• EXERCISE
The listing should be returned in its entirety, exactly as given.

• DATA TO PROCESS
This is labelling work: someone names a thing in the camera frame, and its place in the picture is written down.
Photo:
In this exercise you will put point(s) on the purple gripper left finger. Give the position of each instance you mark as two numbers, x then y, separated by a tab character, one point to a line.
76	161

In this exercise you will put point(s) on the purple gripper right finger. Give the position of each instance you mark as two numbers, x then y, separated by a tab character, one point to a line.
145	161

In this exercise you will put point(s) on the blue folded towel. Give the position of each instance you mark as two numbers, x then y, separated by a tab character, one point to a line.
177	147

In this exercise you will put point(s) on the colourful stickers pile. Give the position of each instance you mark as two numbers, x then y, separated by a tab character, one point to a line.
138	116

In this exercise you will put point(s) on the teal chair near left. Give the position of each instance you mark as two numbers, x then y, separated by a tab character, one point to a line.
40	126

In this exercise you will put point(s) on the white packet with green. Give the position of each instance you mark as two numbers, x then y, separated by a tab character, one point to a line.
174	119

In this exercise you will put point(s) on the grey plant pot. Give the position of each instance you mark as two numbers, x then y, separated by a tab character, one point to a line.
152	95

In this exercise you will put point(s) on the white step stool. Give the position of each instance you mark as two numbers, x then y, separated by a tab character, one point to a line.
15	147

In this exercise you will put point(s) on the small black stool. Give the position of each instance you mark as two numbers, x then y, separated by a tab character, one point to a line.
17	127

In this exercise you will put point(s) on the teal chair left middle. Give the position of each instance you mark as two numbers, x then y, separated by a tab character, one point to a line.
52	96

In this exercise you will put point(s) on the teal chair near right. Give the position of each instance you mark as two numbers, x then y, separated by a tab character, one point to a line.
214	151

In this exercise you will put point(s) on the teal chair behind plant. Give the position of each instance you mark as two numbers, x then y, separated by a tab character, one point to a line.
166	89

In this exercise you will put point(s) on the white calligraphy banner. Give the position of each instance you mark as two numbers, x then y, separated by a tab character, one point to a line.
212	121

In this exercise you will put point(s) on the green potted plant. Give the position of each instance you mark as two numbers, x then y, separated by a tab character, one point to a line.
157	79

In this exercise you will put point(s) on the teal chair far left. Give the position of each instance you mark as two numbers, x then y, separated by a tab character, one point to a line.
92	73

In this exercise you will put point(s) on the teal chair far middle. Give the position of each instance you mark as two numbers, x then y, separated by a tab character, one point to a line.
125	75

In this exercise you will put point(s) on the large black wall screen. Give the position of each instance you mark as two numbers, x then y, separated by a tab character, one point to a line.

• RESULT BELOW
This is labelling work: someone names a thing in the camera frame, and its place in the picture is written down.
Photo:
In this exercise you will put point(s) on the purple gripper left finger. Give the position of each instance you mark as two numbers, x then y, separated by a tab character, one point to a line.
76	161

In this exercise you will put point(s) on the purple gripper right finger. Give the position of each instance you mark as two numbers, x then y, separated by a tab character, one point to a line.
145	161

In this exercise you will put point(s) on the blue folded towel. Give the position of each instance you mark as two numbers, x then y, separated by a tab character, one point to a line.
177	147

In this exercise you will put point(s) on the colourful stickers pile. Give the position of each instance you mark as two numbers, x then y, separated by a tab character, one point to a line.
138	116

In this exercise you will put point(s) on the teal chair near left. Give the position of each instance you mark as two numbers, x then y, separated by a tab character, one point to a line.
40	126

In this exercise you will put point(s) on the white packet with green. Give the position of each instance you mark as two numbers, x then y, separated by a tab character, one point to a line.
174	119

In this exercise you will put point(s) on the grey plant pot. Give the position of each instance you mark as two numbers, x then y, separated by a tab character, one point to a line.
152	95

In this exercise you will put point(s) on the white step stool. Give the position of each instance you mark as two numbers, x then y, separated by a tab character, one point to a line.
15	147

In this exercise you will put point(s) on the small black stool. Give the position of each instance you mark as two numbers, x then y, separated by a tab character, one point to a line.
17	127

In this exercise you will put point(s) on the teal chair left middle. Give the position of each instance you mark as two numbers, x then y, separated by a tab character, one point to a line.
52	96

In this exercise you will put point(s) on the teal chair near right. Give the position of each instance you mark as two numbers, x then y, separated by a tab character, one point to a line.
214	151

In this exercise you will put point(s) on the teal chair behind plant. Give the position of each instance you mark as two numbers, x then y, separated by a tab character, one point to a line.
166	89

In this exercise you will put point(s) on the white calligraphy banner. Give the position of each instance you mark as two numbers, x then y, separated by a tab character, one point to a line.
212	121

In this exercise you will put point(s) on the green potted plant. Give the position of each instance you mark as two numbers, x then y, separated by a tab character, one point to a line.
157	79

In this exercise you will put point(s) on the teal chair far left. Give the position of each instance you mark as two numbers, x then y, separated by a tab character, one point to a line.
92	73

In this exercise you will put point(s) on the teal chair far middle. Give the position of each instance you mark as two numbers, x then y, separated by a tab character, one point to a line.
125	75

In this exercise you will put point(s) on the large black wall screen. Give the position of each instance you mark as two numbers, x then y, separated by a tab character, one point to a line.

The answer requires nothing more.